__Work instruction__: Copy out all lines from the material that contain the string "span".

__Given information__:

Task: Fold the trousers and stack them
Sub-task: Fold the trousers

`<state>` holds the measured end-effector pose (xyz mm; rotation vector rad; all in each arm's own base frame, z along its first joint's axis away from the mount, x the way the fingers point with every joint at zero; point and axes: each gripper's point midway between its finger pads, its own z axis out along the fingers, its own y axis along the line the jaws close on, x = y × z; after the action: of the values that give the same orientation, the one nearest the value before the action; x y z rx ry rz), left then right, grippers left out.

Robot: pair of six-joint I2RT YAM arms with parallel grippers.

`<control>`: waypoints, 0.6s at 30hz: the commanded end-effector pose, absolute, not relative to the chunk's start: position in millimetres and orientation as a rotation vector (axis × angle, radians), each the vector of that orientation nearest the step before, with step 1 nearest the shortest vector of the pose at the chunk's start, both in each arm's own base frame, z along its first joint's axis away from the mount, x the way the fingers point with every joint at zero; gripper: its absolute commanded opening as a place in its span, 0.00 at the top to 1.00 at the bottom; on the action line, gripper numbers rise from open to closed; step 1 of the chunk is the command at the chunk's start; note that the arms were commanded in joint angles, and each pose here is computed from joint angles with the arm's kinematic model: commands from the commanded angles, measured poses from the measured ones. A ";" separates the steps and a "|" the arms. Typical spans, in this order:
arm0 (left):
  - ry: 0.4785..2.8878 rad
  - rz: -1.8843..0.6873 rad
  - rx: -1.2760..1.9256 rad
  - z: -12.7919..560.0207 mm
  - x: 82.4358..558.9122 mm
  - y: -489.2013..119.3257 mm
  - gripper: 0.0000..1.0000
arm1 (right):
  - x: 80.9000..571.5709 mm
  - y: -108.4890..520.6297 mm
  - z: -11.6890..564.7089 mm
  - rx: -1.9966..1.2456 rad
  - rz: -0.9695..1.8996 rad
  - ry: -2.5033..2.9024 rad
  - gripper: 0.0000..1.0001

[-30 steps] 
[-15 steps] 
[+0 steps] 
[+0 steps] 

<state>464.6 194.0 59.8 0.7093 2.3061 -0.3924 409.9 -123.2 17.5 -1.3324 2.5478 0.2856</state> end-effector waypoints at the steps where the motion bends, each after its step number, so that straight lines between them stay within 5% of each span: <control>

__Your solution__:
`<control>`: waypoints, 0.6s at 30hz: the commanded end-effector pose, absolute, not relative to the chunk's start: position in millimetres and orientation as a rotation vector (axis × angle, radians), each the vector of that orientation nearest the step before, with step 1 nearest the shortest vector of the pose at the chunk's start, both in each arm's own base frame, z along its first joint's axis away from the mount, x the way the fingers point with every joint at zero; gripper: its absolute commanded opening as a place in its span, 0.00 at the top to 1.00 at the bottom; on the action line, gripper numbers rise from open to closed; step 1 of the chunk is the command at the chunk's start; note that the arms were commanded in joint angles, and each pose here is computed from joint angles with the arm's kinematic model: commands from the commanded angles, measured poses from the measured ones. A ";" separates the steps and a "|" the arms. Typical spans, in this order:
<state>464.6 194.0 59.8 0.7093 2.3061 -0.3924 409.9 -123.2 17.5 -1.3324 2.5478 0.2856</state> end-effector waypoints at the steps where the motion bends, each after its step number, so that straight lines between them stay within 5% of each span: <control>

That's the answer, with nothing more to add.